_Prompt_
Repeat the data exactly, leaving out any image.
________________________
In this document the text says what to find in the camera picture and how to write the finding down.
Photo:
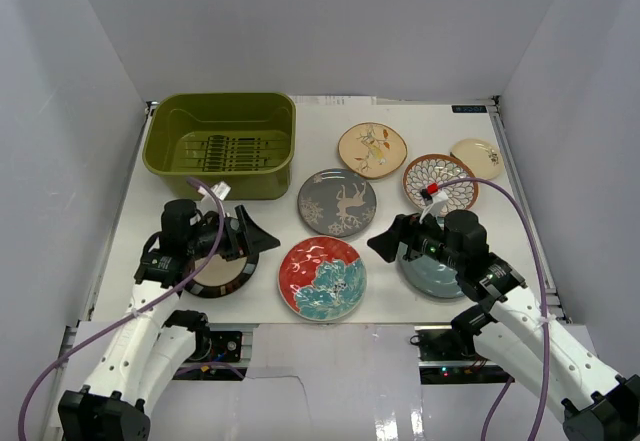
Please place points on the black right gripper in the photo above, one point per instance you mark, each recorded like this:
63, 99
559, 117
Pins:
406, 230

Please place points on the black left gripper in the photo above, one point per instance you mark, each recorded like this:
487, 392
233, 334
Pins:
233, 236

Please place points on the dark rimmed cream plate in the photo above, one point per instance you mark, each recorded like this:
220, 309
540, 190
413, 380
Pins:
220, 278

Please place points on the red and teal floral plate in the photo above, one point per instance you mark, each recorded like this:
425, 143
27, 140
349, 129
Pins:
322, 279

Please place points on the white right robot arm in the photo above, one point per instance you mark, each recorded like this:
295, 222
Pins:
506, 325

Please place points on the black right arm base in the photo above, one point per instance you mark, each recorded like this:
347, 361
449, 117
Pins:
444, 361

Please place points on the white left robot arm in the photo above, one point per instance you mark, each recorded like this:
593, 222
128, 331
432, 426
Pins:
156, 338

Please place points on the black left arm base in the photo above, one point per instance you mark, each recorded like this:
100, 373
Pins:
222, 361

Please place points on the olive green plastic bin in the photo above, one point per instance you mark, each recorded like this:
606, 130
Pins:
244, 139

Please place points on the light blue ceramic plate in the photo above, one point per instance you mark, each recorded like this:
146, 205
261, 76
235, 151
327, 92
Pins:
430, 277

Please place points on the grey reindeer snowflake plate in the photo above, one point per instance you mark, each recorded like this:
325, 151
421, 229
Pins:
337, 203

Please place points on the brown rimmed petal pattern bowl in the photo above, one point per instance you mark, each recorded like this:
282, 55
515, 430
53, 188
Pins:
437, 169

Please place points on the beige bird branch plate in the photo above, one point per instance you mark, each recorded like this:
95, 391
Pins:
372, 150

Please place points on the small cream flower plate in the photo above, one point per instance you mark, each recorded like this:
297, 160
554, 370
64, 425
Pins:
484, 159

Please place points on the white paper sheets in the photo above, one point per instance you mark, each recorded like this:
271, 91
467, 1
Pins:
334, 100

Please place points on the blue label sticker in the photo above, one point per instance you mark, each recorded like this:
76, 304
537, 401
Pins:
469, 109

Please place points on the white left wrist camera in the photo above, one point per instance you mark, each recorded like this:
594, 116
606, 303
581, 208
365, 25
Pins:
219, 191

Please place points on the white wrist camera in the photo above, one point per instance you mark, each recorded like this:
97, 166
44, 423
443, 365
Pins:
435, 199
219, 191

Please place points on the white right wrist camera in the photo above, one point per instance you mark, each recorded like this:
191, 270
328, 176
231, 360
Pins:
435, 199
________________________
_Solved problem_
In this document the text says what to find in the camera picture and how to write the finding down.
Photo:
Please place points on the black right gripper in the photo above, one point per instance you mark, each recorded like this:
63, 99
559, 117
Pins:
406, 230

Please place points on the black left gripper in the photo above, one point per instance you mark, each recorded like this:
487, 392
233, 334
Pins:
233, 236

Please place points on the dark rimmed cream plate in the photo above, one point per instance you mark, each recorded like this:
220, 309
540, 190
413, 380
Pins:
220, 278

Please place points on the red and teal floral plate in the photo above, one point per instance you mark, each recorded like this:
425, 143
27, 140
349, 129
Pins:
322, 279

Please place points on the white right robot arm in the photo above, one point per instance you mark, each recorded like this:
295, 222
Pins:
506, 325

Please place points on the black right arm base in the photo above, one point per instance you mark, each recorded like this:
347, 361
449, 117
Pins:
444, 361

Please place points on the white left robot arm in the photo above, one point per instance you mark, each recorded like this:
593, 222
128, 331
432, 426
Pins:
156, 338

Please place points on the black left arm base in the photo above, one point per instance you mark, each recorded like this:
100, 373
Pins:
222, 361

Please place points on the olive green plastic bin in the photo above, one point per instance you mark, each recorded like this:
606, 130
Pins:
244, 139

Please place points on the light blue ceramic plate in the photo above, one point per instance you mark, each recorded like this:
146, 205
261, 76
235, 151
327, 92
Pins:
430, 277

Please place points on the grey reindeer snowflake plate in the photo above, one point per instance you mark, each recorded like this:
325, 151
421, 229
Pins:
337, 203

Please place points on the brown rimmed petal pattern bowl in the photo above, one point per instance you mark, each recorded like this:
282, 55
515, 430
53, 188
Pins:
437, 169

Please place points on the beige bird branch plate in the photo above, one point per instance you mark, each recorded like this:
95, 391
Pins:
372, 150

Please place points on the small cream flower plate in the photo above, one point per instance you mark, each recorded like this:
297, 160
554, 370
64, 425
Pins:
484, 159

Please place points on the white paper sheets in the photo above, one point per instance you mark, each recorded like this:
271, 91
467, 1
Pins:
334, 100

Please place points on the blue label sticker in the photo above, one point per instance you mark, each recorded like this:
76, 304
537, 401
Pins:
469, 109

Please place points on the white left wrist camera in the photo above, one point per instance you mark, each recorded like this:
594, 116
606, 303
581, 208
365, 25
Pins:
219, 191

Please place points on the white wrist camera in the photo above, one point per instance you mark, each recorded like this:
97, 166
44, 423
443, 365
Pins:
435, 199
219, 191

Please place points on the white right wrist camera in the photo above, one point per instance you mark, each recorded like this:
191, 270
328, 176
231, 360
Pins:
435, 199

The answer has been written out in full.